*WHAT YOU SHOULD DO*.
Two lines below mark the span: the one containing "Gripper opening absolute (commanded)" and the one containing "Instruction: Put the". Set down both, plus every line between, exactly as they stand, and nothing else.

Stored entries
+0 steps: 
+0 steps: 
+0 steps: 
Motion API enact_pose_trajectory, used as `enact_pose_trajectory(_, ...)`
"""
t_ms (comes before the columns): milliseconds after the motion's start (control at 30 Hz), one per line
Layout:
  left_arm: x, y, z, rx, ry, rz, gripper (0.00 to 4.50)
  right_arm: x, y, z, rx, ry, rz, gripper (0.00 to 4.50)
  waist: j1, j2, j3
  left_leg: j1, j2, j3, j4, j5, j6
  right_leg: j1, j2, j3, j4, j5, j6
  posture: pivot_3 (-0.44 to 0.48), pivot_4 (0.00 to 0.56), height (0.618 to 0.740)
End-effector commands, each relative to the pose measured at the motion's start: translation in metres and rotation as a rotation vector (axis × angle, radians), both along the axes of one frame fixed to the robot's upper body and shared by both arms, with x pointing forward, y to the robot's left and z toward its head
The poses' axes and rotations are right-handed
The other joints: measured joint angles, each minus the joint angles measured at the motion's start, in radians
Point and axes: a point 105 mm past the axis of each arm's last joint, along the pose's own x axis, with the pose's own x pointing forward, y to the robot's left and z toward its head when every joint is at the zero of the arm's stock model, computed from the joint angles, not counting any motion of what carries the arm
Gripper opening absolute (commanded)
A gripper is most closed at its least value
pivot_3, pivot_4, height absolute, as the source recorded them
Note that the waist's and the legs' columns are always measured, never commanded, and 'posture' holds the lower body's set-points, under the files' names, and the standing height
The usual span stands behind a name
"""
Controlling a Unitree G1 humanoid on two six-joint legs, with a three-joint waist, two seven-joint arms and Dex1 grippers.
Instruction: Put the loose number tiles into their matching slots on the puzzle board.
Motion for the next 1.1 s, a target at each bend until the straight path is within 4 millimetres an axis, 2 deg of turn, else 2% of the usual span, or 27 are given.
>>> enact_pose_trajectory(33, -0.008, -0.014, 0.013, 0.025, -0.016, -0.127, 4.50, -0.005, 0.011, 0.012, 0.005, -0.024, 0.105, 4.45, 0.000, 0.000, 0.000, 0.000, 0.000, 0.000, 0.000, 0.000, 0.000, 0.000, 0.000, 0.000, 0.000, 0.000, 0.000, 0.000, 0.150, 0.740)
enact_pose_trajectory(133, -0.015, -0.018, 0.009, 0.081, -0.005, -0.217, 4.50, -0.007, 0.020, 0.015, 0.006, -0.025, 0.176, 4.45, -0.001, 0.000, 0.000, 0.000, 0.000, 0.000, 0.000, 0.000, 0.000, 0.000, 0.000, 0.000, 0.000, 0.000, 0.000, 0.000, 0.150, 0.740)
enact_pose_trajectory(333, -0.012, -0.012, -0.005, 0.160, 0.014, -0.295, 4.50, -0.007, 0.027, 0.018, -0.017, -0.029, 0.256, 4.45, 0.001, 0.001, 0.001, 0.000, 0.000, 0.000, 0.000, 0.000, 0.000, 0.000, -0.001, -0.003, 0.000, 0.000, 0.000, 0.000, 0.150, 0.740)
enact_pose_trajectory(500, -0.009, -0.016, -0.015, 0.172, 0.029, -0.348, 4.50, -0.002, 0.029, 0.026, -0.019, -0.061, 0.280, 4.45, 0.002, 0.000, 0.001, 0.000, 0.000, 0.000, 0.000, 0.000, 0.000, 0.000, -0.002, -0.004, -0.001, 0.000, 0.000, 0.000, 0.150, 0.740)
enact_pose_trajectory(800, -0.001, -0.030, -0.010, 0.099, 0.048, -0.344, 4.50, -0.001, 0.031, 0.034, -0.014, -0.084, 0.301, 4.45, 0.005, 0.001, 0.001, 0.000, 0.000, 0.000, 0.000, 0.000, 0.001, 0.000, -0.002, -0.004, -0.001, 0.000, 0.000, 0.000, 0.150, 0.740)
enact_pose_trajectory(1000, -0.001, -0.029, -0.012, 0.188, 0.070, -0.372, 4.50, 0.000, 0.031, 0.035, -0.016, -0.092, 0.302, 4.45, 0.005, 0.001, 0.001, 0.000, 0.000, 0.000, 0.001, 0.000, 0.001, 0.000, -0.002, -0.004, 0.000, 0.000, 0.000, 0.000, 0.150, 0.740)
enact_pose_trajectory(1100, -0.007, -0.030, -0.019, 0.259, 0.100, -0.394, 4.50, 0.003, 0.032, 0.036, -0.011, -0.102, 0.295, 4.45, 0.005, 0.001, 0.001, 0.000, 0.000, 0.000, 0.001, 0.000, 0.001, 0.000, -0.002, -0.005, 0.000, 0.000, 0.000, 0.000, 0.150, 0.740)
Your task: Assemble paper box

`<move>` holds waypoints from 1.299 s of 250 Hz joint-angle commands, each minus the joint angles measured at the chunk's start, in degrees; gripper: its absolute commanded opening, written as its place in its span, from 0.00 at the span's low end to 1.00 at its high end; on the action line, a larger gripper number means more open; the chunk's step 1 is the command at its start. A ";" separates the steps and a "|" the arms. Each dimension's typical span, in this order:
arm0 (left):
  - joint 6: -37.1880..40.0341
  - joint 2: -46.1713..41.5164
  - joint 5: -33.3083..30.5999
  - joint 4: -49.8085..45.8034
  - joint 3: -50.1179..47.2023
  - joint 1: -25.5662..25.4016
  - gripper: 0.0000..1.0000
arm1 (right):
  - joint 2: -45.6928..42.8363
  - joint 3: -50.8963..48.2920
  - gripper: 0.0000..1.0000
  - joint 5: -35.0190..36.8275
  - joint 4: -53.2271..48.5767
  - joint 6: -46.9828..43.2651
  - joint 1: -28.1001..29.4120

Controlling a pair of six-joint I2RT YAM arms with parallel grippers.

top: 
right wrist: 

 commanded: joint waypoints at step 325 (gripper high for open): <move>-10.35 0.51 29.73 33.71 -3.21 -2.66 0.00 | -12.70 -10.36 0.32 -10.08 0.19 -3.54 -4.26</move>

*SOLUTION TO THE EXERCISE*.
Gripper opening absolute (commanded)
A gripper is most closed at its least value
pivot_3, pivot_4, height absolute, as the source recorded them
Note that the waist's and the legs' columns are always measured, never commanded, and 'posture' holds the lower body's set-points, under the files' names, and the standing height
The usual span stands behind a name
"""
Controlling a Unitree G1 humanoid on two six-joint legs, with a three-joint waist, two seven-joint arms and Dex1 grippers.
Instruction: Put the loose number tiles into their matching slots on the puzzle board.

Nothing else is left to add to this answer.